Sebastián encendió un cigarrillo.
—No estoy tan seguro de eso.
—¿Por qué?
—Bueno, no es fácil de explicar. Jane es una mujer real. Muy real. Enamorarse de ella podría implicar un trabajo constante. Estamos de acuerdo, ¿verdad?, en que Vernon es probablemente un genio. Pues bien, no creo que los genios deban casarse con personas reales sino con mujeres corrientes, cuyas personalidades no incidan en sus obras. Y lo que digo vale para Nell. De momento, ella representa… No sé cómo expresarlo. «El manzano, el canto, el oro…». Algo así. Una vez que se casara, todo eso se disiparía. Admito que Nell sea una chica buena, simpática y de buen carácter. También acepto que Vernon la quiera.

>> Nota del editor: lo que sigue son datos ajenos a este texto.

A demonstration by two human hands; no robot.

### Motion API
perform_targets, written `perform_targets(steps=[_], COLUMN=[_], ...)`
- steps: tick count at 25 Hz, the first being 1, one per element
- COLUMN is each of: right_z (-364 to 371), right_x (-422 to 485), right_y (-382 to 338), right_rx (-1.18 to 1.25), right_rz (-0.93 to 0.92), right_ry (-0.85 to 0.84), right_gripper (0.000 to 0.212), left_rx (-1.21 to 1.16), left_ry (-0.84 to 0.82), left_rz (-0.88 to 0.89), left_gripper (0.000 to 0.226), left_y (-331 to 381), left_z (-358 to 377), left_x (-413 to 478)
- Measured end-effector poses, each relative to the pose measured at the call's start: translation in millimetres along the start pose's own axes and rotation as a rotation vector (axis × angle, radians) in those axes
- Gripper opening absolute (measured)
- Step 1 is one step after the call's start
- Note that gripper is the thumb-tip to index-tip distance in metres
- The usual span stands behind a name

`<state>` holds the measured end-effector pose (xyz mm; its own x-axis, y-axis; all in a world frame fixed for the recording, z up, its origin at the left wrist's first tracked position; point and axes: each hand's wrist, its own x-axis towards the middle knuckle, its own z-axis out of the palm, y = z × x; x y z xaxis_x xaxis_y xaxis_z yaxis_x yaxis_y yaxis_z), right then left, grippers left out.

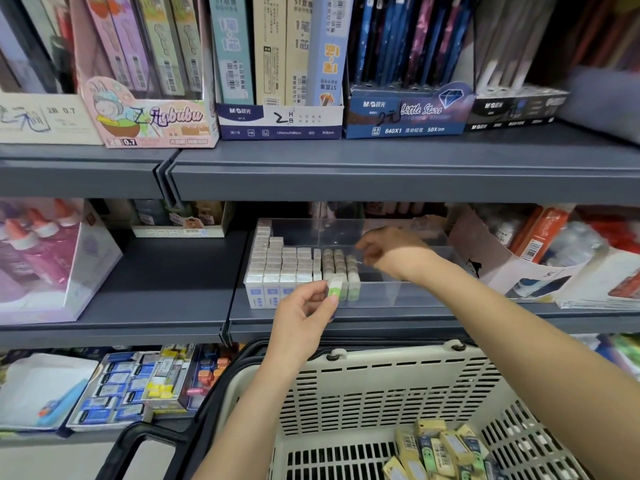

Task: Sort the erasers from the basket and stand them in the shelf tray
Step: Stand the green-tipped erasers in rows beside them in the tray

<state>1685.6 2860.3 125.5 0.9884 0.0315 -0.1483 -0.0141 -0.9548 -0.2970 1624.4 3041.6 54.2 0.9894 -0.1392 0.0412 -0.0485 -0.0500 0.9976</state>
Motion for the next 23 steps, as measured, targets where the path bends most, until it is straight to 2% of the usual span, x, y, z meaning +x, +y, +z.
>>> perform_targets(steps=[3, 7, 16, 20, 23], right_z=[-1, 2, 3, 5, 10], right_x=[7, 10, 11, 13, 12], right_y=[-8, -11, -9, -9, -8], right_rx=[-0.116, -0.207, -0.097, -0.029, -0.080], right_rz=[-0.059, -0.084, -0.066, -0.049, -0.047], right_ry=[-0.051, -0.020, 0.018, -0.051, -0.078], right_gripper=[0.033, 0.028, 0.020, 0.020, 0.022], left_rx=[-0.008, -0.002, -0.011, -0.026, -0.037], left_ry=[0.011, -0.001, -0.013, -0.011, -0.014], left_rz=[-0.001, 0.001, -0.001, 0.016, 0.019], left_gripper=[0.020, 0.019, 0.021, 0.019, 0.023], left_y=[-1, -1, 1, 3, 4], left_z=[-1, 0, -1, -1, 0], left_x=[2, 1, 0, 0, -1])
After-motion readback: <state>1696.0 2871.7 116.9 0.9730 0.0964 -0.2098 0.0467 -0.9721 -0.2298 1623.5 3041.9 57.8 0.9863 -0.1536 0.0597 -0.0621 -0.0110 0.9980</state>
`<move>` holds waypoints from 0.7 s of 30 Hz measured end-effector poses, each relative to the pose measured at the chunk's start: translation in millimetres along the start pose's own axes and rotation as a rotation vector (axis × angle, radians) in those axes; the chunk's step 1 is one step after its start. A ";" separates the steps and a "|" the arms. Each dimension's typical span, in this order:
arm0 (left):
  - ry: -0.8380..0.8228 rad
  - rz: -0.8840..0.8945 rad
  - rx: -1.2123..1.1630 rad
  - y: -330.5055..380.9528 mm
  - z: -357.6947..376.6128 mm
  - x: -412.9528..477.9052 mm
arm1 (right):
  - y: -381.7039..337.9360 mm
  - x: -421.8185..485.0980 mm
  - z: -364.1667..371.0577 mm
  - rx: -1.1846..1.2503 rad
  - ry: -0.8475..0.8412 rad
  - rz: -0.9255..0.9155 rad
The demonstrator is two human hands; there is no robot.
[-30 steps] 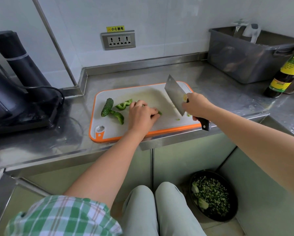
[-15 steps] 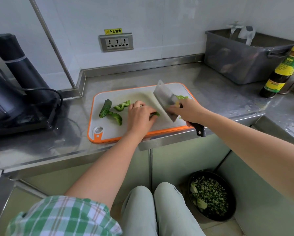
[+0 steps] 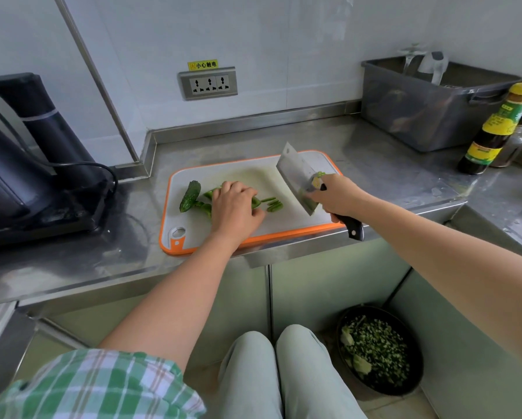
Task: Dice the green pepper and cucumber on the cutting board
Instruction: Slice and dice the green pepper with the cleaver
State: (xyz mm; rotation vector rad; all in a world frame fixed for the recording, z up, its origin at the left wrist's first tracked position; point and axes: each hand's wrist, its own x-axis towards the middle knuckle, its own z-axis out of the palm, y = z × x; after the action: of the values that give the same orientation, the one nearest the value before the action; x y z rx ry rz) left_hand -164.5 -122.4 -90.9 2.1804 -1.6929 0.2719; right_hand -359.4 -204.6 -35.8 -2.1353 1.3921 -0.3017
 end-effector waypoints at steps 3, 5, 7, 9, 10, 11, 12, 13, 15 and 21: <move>-0.008 -0.008 0.048 -7.4 -4.1 -2.5 | -2.6 -0.1 3.6 0.006 0.007 -0.012; -0.007 0.002 0.078 -7.9 -6.8 -0.8 | -3.3 -1.9 4.0 0.010 0.010 -0.006; -0.007 0.006 0.128 -7.8 -9.4 1.6 | -3.1 -3.6 3.8 0.013 0.012 0.005; 0.020 -0.003 0.184 -10.4 -11.8 3.1 | -1.8 -3.9 3.4 0.015 0.023 0.016; 0.037 -0.011 0.203 -12.4 -12.4 3.4 | -1.2 -3.7 3.3 0.014 0.026 0.021; 0.051 -0.012 0.208 -13.7 -12.1 3.5 | -0.6 -3.4 2.9 0.009 0.028 0.021; 0.060 -0.002 0.192 -13.2 -11.1 3.6 | -0.3 -3.0 2.8 0.007 0.031 0.018; 0.066 0.023 0.154 -10.4 -10.0 3.6 | -0.5 -2.2 2.7 0.007 0.033 0.014; 0.055 0.093 0.091 1.0 -7.5 4.3 | -1.3 -1.1 2.5 0.008 0.028 0.007; -0.065 0.078 0.148 19.5 6.1 13.8 | -0.4 -1.9 3.3 0.021 -0.040 -0.015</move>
State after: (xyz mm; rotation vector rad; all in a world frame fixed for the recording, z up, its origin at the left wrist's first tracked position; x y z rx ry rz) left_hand -180.1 -141.3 -88.1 2.2534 -1.8499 0.3605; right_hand -358.4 -201.7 -38.1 -2.1244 1.3451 -0.2768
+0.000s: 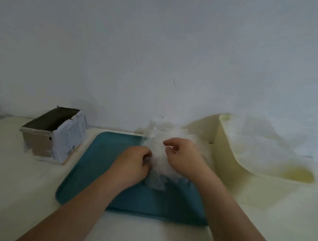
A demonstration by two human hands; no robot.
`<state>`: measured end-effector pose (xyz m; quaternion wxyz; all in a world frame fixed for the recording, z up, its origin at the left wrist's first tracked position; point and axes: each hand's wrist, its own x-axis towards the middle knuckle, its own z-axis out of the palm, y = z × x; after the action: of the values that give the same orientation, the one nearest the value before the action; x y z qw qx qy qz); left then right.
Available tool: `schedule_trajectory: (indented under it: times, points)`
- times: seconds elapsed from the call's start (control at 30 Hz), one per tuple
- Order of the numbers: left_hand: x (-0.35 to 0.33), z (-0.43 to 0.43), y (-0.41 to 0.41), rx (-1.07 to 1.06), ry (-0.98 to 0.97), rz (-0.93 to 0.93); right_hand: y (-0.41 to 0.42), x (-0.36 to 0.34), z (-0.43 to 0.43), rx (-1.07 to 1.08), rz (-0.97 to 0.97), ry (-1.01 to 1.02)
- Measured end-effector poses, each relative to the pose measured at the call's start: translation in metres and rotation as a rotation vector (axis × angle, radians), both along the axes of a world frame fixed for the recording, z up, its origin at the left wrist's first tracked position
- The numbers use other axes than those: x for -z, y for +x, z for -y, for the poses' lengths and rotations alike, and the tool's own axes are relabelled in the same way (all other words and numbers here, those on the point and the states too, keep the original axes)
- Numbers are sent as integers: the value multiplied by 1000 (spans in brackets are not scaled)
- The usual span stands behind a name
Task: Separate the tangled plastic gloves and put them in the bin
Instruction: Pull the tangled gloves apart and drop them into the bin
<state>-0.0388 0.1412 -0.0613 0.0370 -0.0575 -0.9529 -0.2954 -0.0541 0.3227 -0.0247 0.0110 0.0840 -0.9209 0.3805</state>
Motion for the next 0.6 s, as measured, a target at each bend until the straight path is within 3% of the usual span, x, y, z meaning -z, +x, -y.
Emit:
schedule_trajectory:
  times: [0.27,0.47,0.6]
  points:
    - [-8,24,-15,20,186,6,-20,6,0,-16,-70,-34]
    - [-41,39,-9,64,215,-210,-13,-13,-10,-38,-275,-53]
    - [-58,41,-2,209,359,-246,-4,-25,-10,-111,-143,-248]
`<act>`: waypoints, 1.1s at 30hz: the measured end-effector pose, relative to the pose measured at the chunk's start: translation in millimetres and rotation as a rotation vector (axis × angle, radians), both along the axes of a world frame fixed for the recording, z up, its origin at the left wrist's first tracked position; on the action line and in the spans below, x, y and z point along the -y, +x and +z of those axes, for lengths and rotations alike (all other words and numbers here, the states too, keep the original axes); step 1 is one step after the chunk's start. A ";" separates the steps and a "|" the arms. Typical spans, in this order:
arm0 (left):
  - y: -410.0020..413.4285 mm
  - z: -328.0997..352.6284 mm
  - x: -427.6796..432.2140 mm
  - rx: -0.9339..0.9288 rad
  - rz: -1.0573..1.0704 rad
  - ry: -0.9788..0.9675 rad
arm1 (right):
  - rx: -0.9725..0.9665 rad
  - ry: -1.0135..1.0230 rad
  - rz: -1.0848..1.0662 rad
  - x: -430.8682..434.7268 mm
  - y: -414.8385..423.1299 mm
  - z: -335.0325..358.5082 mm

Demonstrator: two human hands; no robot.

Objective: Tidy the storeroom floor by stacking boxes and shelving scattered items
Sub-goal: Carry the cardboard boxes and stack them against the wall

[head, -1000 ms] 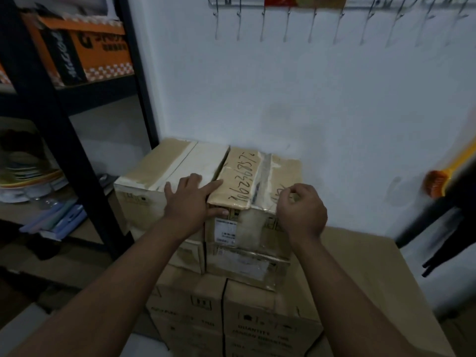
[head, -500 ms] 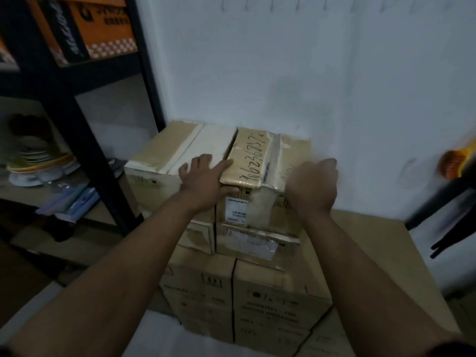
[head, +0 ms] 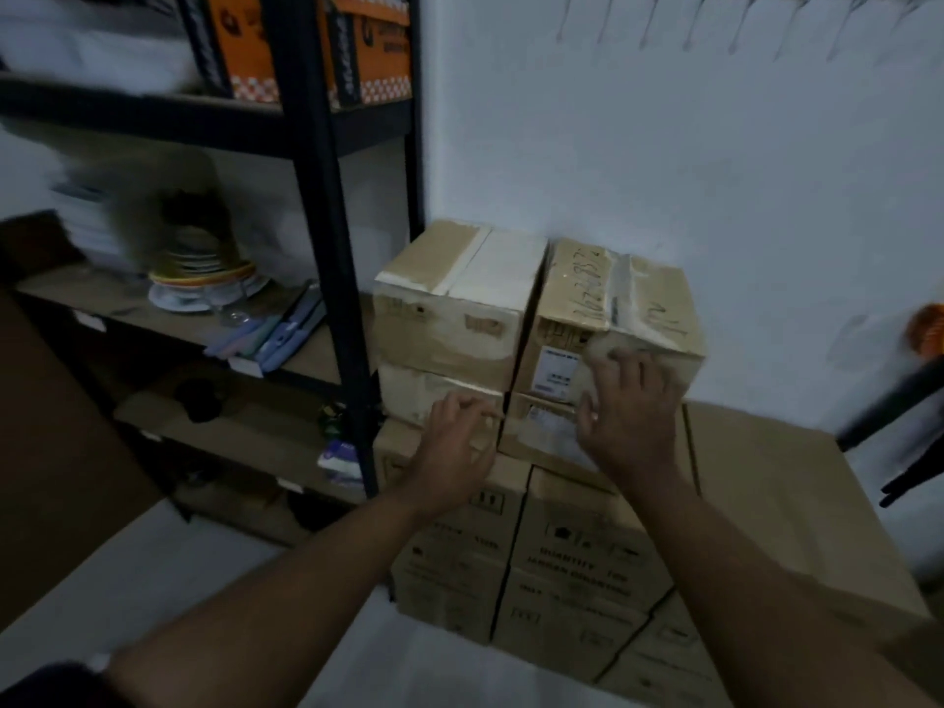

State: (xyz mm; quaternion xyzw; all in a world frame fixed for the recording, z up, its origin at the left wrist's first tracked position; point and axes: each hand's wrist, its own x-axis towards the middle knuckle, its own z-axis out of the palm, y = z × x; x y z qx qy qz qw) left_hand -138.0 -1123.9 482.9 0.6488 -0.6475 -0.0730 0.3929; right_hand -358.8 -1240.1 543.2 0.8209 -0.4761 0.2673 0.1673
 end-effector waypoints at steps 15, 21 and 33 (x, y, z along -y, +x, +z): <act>146.8 -175.8 -260.2 -0.210 0.375 0.623 | -0.651 0.680 0.215 -155.0 105.5 -156.5; 145.6 -194.5 -336.0 -0.223 0.485 0.650 | -0.779 0.778 0.188 -190.2 118.2 -192.5; 74.5 -201.6 -453.1 -0.336 0.955 0.699 | -0.903 0.764 0.417 -205.5 96.7 -215.4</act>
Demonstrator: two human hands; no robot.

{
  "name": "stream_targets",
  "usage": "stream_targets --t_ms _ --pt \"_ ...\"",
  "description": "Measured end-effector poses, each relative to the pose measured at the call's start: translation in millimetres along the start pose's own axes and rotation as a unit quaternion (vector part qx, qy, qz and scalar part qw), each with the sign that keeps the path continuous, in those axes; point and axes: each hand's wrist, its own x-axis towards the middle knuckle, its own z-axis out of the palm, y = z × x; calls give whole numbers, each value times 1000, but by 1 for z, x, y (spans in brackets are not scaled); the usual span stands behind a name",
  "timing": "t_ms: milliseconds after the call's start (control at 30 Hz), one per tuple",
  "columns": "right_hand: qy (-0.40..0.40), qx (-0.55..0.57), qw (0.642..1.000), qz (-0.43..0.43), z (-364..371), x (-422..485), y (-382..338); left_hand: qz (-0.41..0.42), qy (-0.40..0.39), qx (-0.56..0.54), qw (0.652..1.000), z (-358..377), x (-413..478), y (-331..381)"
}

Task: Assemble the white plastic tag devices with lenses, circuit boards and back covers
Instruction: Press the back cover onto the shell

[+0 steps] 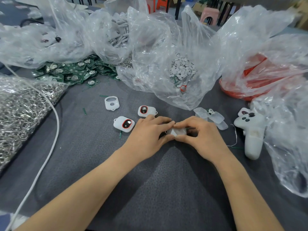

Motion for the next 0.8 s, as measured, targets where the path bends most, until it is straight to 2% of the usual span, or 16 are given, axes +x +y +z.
stream_targets --t_ms 100,200,300,400,500,800 --pt "-2 56 998 24 0 -2 2 1 0 17 1000 1 0 1" --pt "34 106 992 59 2 -3 3 9 25 13 1000 3 -3 2" --pt "50 88 993 63 1 -1 1 18 59 -3 998 4 -8 5" --pt "26 89 995 49 2 -3 -3 8 65 -105 992 1 -10 7" --pt "25 120 992 39 5 -5 -7 -31 86 -239 967 -4 -10 5" --pt "64 95 993 28 11 -6 -13 -44 93 -280 955 -9 -10 4"
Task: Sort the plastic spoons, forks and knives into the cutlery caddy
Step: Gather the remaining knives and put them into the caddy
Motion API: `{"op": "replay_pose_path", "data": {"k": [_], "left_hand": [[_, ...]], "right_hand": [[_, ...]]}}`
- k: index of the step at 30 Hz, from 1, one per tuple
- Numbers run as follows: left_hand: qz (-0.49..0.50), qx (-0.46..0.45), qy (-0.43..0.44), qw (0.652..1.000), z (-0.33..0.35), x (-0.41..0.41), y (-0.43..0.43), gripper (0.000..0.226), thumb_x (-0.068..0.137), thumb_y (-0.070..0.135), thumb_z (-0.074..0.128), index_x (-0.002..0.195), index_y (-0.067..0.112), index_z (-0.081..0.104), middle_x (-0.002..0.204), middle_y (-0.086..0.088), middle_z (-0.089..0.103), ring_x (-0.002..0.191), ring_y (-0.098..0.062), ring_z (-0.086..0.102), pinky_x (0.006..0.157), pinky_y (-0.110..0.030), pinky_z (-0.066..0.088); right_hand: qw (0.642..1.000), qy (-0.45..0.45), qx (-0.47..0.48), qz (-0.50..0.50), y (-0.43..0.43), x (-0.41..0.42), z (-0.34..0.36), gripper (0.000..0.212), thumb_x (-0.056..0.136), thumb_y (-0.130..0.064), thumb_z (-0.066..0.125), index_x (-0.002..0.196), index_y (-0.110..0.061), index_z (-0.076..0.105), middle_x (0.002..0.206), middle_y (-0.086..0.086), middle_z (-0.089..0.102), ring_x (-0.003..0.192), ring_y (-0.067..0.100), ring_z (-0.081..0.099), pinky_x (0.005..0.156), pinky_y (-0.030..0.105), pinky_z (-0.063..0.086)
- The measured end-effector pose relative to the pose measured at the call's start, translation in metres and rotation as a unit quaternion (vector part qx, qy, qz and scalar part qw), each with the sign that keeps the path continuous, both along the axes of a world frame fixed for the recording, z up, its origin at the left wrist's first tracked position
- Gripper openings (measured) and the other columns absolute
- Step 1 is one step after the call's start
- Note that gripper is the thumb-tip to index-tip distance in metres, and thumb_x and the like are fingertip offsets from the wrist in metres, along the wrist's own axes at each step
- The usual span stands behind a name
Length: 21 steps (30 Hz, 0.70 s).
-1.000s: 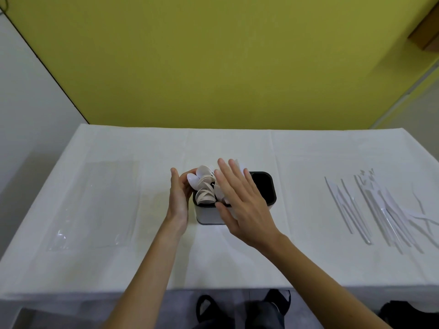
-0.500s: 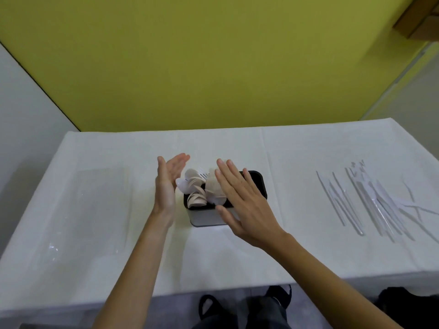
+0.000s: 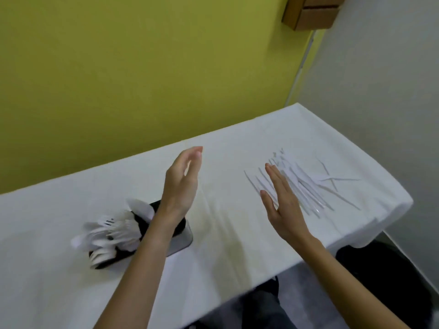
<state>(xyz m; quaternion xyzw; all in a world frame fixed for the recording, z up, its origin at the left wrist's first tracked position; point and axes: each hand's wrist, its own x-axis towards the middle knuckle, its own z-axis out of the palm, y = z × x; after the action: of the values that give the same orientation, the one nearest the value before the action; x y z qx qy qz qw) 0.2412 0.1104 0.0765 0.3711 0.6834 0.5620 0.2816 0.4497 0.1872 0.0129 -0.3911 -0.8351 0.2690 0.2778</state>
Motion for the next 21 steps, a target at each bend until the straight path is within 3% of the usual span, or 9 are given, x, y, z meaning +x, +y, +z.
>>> {"op": "replay_pose_path", "data": {"k": [3, 5, 6, 9, 11, 13, 15, 19, 21], "left_hand": [[-0.01, -0.097, 0.01, 0.995, -0.029, 0.032, 0.038, 0.02, 0.097, 0.029, 0.051, 0.111, 0.02, 0.061, 0.111, 0.004, 0.064, 0.099, -0.005, 0.059, 0.075, -0.004, 0.04], [-0.005, -0.186, -0.001, 0.983, -0.053, 0.047, 0.056, 0.021, 0.094, 0.031, 0.055, 0.109, 0.017, 0.061, 0.105, -0.001, 0.064, 0.095, -0.018, 0.062, 0.077, -0.021, 0.047], [-0.008, -0.227, 0.001, 0.974, -0.067, 0.058, 0.071, 0.026, 0.092, 0.033, 0.057, 0.111, 0.015, 0.06, 0.103, -0.002, 0.063, 0.095, -0.022, 0.062, 0.08, -0.029, 0.049], [-0.021, -0.337, 0.024, 0.941, -0.101, 0.086, 0.097, 0.046, 0.088, 0.044, 0.059, 0.12, 0.013, 0.052, 0.103, -0.003, 0.06, 0.1, -0.023, 0.059, 0.089, -0.035, 0.048], [-0.022, -0.385, 0.047, 0.921, -0.117, 0.105, 0.111, 0.065, 0.082, 0.055, 0.062, 0.128, 0.012, 0.044, 0.121, -0.006, 0.054, 0.113, -0.026, 0.055, 0.094, -0.036, 0.046], [-0.008, -0.404, 0.099, 0.909, -0.125, 0.121, 0.117, 0.081, 0.077, 0.06, 0.066, 0.134, 0.01, 0.037, 0.135, -0.006, 0.044, 0.119, -0.027, 0.052, 0.089, -0.034, 0.043], [0.006, -0.405, 0.164, 0.899, -0.131, 0.136, 0.123, 0.084, 0.072, 0.061, 0.07, 0.13, 0.01, 0.037, 0.133, -0.005, 0.043, 0.117, -0.026, 0.051, 0.08, -0.034, 0.043], [0.016, -0.395, 0.207, 0.895, -0.137, 0.144, 0.134, 0.071, 0.075, 0.053, 0.071, 0.124, 0.011, 0.04, 0.125, -0.005, 0.045, 0.112, -0.025, 0.053, 0.07, -0.03, 0.038], [0.033, -0.383, 0.201, 0.901, -0.138, 0.143, 0.139, 0.062, 0.08, 0.046, 0.07, 0.123, 0.011, 0.043, 0.123, -0.005, 0.047, 0.109, -0.025, 0.055, 0.07, -0.03, 0.039]], "right_hand": [[0.997, -0.028, -0.056, -0.036, 0.033, 0.04, -0.019, 0.048, 0.099, -0.023, 0.046, 0.145, -0.016, 0.034, 0.151, -0.002, 0.037, 0.141, 0.013, 0.031, 0.115, 0.024, 0.024], [0.995, -0.051, -0.065, -0.064, 0.051, 0.062, -0.031, 0.046, 0.097, -0.014, 0.049, 0.142, -0.012, 0.04, 0.146, 0.003, 0.043, 0.137, 0.019, 0.038, 0.113, 0.03, 0.03], [0.993, -0.065, -0.066, -0.08, 0.067, 0.077, -0.036, 0.045, 0.096, -0.01, 0.049, 0.141, -0.011, 0.042, 0.145, 0.005, 0.045, 0.135, 0.021, 0.041, 0.111, 0.029, 0.03], [0.978, -0.15, -0.09, -0.115, 0.111, 0.118, -0.05, 0.05, 0.094, -0.008, 0.051, 0.142, -0.011, 0.039, 0.149, 0.007, 0.039, 0.138, 0.022, 0.035, 0.113, 0.029, 0.025], [0.958, -0.254, -0.096, -0.095, 0.146, 0.146, -0.061, 0.062, 0.093, -0.022, 0.057, 0.147, -0.013, 0.03, 0.156, 0.007, 0.027, 0.145, 0.025, 0.022, 0.116, 0.038, 0.021], [0.926, -0.358, -0.108, -0.057, 0.17, 0.165, -0.07, 0.081, 0.089, -0.044, 0.059, 0.151, -0.015, 0.016, 0.16, 0.005, 0.011, 0.148, 0.027, 0.007, 0.118, 0.044, 0.012], [0.911, -0.388, -0.129, -0.047, 0.188, 0.178, -0.078, 0.09, 0.084, -0.057, 0.059, 0.151, -0.017, 0.014, 0.16, 0.005, 0.009, 0.148, 0.028, 0.005, 0.118, 0.044, 0.012], [0.933, -0.349, -0.052, -0.072, 0.212, 0.182, -0.081, 0.063, 0.086, -0.051, 0.06, 0.136, -0.019, 0.039, 0.142, 0.006, 0.038, 0.127, 0.029, 0.036, 0.1, 0.039, 0.034], [0.936, -0.341, -0.024, -0.085, 0.225, 0.175, -0.081, 0.046, 0.088, -0.046, 0.06, 0.123, -0.018, 0.05, 0.125, 0.008, 0.048, 0.11, 0.03, 0.045, 0.087, 0.038, 0.036]]}}
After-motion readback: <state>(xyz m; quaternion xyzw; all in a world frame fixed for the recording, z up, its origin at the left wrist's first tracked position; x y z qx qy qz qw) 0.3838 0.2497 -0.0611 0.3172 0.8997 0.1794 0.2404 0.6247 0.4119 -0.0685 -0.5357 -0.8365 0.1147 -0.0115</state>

Pero una vez pasada la pasión, Nell será la mujer corriente que el genio necesita; la que no incide para nada en su obra, simplemente porque carece de la personalidad necesaria para influenciar el trabajo creativo. En cambio, Jane tiene una personalidad acusada y, aunque no quisiera interferir en la obra de Vernon, no podría evitar hacerlo. Lo que atrae en Jane no es su belleza, sino ella misma. Créeme que podría ser muy perjudicial para Vernon.
—Bueno —dijo Joe—. Una vez más, estoy en desacuerdo contigo. Creo que Nell es tonta a más no poder y, en consecuencia, me repugna la idea de verla casada con Vernon. Espero que el asunto quede en nada.
—Que, por cierto, será lo más probable —completó Sebastián.